## Aim of the exercise
No pictures in the copy. Write out the listing below exactly.

## Data provided
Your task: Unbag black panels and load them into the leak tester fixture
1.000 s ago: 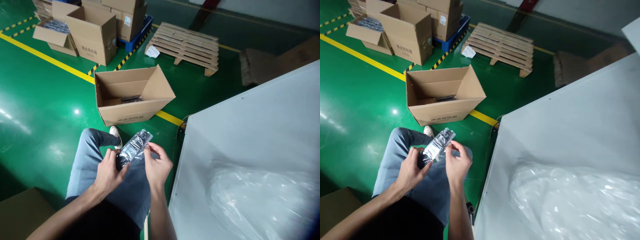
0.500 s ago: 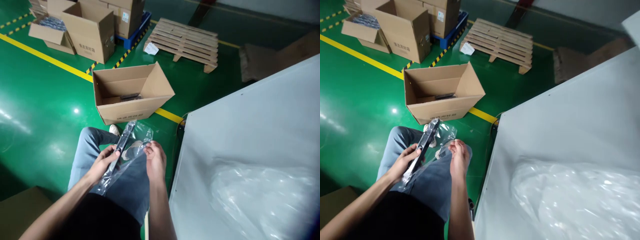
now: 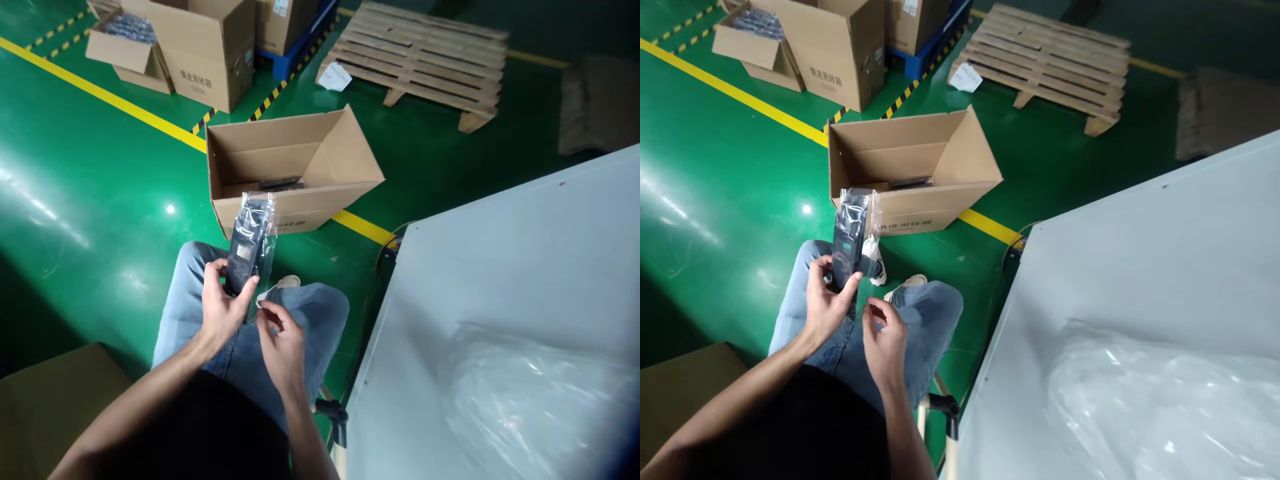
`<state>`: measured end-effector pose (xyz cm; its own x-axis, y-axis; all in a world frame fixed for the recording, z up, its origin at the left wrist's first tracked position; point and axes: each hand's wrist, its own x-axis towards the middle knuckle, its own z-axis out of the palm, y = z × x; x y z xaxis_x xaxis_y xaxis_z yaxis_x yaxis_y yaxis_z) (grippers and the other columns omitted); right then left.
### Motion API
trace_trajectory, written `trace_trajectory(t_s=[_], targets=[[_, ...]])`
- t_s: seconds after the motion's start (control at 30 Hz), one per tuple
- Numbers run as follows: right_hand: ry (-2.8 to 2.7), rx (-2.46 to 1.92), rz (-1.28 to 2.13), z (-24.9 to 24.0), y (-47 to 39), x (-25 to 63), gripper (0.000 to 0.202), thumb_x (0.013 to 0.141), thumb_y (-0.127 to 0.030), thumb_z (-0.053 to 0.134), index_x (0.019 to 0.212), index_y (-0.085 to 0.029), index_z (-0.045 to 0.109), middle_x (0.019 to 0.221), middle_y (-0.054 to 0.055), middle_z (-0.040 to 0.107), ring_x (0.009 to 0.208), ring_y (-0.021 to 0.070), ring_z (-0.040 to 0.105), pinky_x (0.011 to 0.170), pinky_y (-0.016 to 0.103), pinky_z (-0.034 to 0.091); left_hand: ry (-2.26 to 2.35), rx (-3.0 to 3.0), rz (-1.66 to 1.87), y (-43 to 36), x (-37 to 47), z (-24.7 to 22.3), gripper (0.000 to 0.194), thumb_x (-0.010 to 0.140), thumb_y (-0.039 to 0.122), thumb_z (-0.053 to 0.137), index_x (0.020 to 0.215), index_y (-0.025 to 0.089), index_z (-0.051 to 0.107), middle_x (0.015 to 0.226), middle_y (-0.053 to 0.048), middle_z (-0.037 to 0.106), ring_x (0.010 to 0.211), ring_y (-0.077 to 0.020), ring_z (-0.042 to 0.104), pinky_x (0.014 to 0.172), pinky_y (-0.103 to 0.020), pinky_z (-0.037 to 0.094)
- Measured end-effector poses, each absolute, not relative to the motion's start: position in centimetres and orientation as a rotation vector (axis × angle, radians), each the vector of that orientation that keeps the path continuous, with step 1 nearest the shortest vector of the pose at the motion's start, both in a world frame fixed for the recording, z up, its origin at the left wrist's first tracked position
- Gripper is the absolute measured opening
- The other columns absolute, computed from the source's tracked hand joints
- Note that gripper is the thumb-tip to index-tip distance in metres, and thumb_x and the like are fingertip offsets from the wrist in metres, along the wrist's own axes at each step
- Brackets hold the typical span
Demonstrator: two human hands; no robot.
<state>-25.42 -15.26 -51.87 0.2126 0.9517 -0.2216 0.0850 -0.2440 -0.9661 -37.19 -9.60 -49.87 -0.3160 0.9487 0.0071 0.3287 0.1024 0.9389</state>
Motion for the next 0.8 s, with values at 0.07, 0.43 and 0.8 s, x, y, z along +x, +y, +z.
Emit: trace_trajectory(t_s=[0.07,0.43,0.8], targets=[[-1.025,-1.575,1.133,-52.1,-15.0,-24.7,0.026,0.096,-0.044,0.065,0.107,-0.022,0.076,0.103,0.009,0.079,0.086,0.0237,0.076,0.086,0.041,0.065,1.722,1.243,1.227,-9.5,-37.4,-49.7,0.045,0.087,0.049,0.079,0.113,0.022,0.055,0.106,-0.004,0.064,0.098,-0.0197,0.063,0.086,-0.033,0.052],[-1.356,-1.527,0.967,-50.5,-13.1,-23.1,0.020,0.100,-0.033,0.058,0.105,-0.025,0.076,0.101,0.007,0.076,0.089,0.0210,0.073,0.087,0.036,0.062,1.628,1.257,1.316,-8.9,-38.7,-49.2,0.052,0.089,0.051,0.077,0.125,0.022,0.055,0.112,-0.007,0.067,0.097,-0.0199,0.067,0.085,-0.033,0.056],[-1.217,-1.434,1.178,-49.0,-13.2,-23.0,0.027,0.100,-0.042,0.065,0.119,-0.025,0.071,0.103,0.006,0.074,0.093,0.0190,0.072,0.088,0.033,0.061,1.471,1.265,1.522,-8.1,-39.2,-50.0,0.050,0.095,0.057,0.070,0.126,0.024,0.051,0.099,-0.002,0.060,0.085,-0.0165,0.063,0.076,-0.031,0.057]])
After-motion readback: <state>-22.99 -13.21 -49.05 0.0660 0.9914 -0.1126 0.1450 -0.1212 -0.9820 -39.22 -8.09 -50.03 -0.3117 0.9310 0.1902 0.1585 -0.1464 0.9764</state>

## Written solution
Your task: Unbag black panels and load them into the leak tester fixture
1.000 s ago: 
0.500 s ago: 
now: 
`<state>`: measured end-effector pose (xyz cm; its own x-axis, y-axis; all in a world frame fixed for the recording, z up, its origin at the left wrist's first tracked position; point and axes: each hand's wrist, its own x-axis towards the middle knuckle, its own z-axis out of the palm, y = z × x; x y z xaxis_x xaxis_y xaxis_z yaxis_x yaxis_y yaxis_z) (grippers and the other columns omitted); right then left.
### Motion API
trace_trajectory, written `trace_trajectory(t_s=[_], targets=[[_, ...]])`
- t_s: seconds after the motion's start (control at 30 Hz), one per tuple
- Numbers run as follows: right_hand: ry (-2.8 to 2.7), rx (-2.46 to 1.92), rz (-1.28 to 2.13), z (-24.9 to 24.0), y (-47 to 39), x (-25 to 63), gripper (0.000 to 0.202), thumb_x (0.013 to 0.141), thumb_y (-0.127 to 0.030), thumb_z (-0.053 to 0.134), index_x (0.019 to 0.212), index_y (-0.085 to 0.029), index_z (-0.045 to 0.109), middle_x (0.019 to 0.221), middle_y (-0.054 to 0.055), middle_z (-0.040 to 0.107), ring_x (0.009 to 0.208), ring_y (-0.021 to 0.070), ring_z (-0.040 to 0.105), pinky_x (0.011 to 0.170), pinky_y (-0.016 to 0.103), pinky_z (-0.034 to 0.091); left_hand: ry (-2.26 to 2.35), rx (-3.0 to 3.0), rz (-1.66 to 1.87), y (-43 to 36), x (-37 to 47), z (-24.7 to 22.3), gripper (0.000 to 0.194), thumb_x (-0.010 to 0.140), thumb_y (-0.039 to 0.122), thumb_z (-0.053 to 0.137), index_x (0.020 to 0.215), index_y (-0.025 to 0.089), index_z (-0.051 to 0.107), middle_x (0.015 to 0.226), middle_y (-0.053 to 0.048), middle_z (-0.037 to 0.106), ring_x (0.010 to 0.211), ring_y (-0.077 to 0.020), ring_z (-0.042 to 0.104), pinky_x (0.014 to 0.172), pinky_y (-0.103 to 0.020), pinky_z (-0.037 to 0.094)
- Measured end-effector poses, each absolute, not relative to the motion's start: position in centimetres and orientation as a rotation vector (axis × angle, radians), each the vector of that orientation that keeps the path continuous, with step 1 nearest the shortest vector of the pose at the motion's start, both in a world frame fixed for the recording, z up, its origin at the left wrist's first tracked position
- Gripper is the absolute measured opening
- The other columns absolute, computed from the source's tracked hand joints
- Note that gripper is the thumb-tip to index-tip distance in metres, and thumb_x and the like are fingertip offsets from the wrist in metres, along the wrist's own axes at each step
- Brackets hold the typical span
Demonstrator: two human hands; no robot.
<state>-25.42 -15.26 -51.87 0.2126 0.9517 -0.2216 0.0850 -0.2440 -0.9661 -37.19 -9.60 -49.87 -0.3160 0.9487 0.0071 0.3287 0.1024 0.9389</state>
Motion for the next 0.8 s, with values at 0.07, 0.43 and 0.8 s, x, y, z along +x, +y, +z.
Emit: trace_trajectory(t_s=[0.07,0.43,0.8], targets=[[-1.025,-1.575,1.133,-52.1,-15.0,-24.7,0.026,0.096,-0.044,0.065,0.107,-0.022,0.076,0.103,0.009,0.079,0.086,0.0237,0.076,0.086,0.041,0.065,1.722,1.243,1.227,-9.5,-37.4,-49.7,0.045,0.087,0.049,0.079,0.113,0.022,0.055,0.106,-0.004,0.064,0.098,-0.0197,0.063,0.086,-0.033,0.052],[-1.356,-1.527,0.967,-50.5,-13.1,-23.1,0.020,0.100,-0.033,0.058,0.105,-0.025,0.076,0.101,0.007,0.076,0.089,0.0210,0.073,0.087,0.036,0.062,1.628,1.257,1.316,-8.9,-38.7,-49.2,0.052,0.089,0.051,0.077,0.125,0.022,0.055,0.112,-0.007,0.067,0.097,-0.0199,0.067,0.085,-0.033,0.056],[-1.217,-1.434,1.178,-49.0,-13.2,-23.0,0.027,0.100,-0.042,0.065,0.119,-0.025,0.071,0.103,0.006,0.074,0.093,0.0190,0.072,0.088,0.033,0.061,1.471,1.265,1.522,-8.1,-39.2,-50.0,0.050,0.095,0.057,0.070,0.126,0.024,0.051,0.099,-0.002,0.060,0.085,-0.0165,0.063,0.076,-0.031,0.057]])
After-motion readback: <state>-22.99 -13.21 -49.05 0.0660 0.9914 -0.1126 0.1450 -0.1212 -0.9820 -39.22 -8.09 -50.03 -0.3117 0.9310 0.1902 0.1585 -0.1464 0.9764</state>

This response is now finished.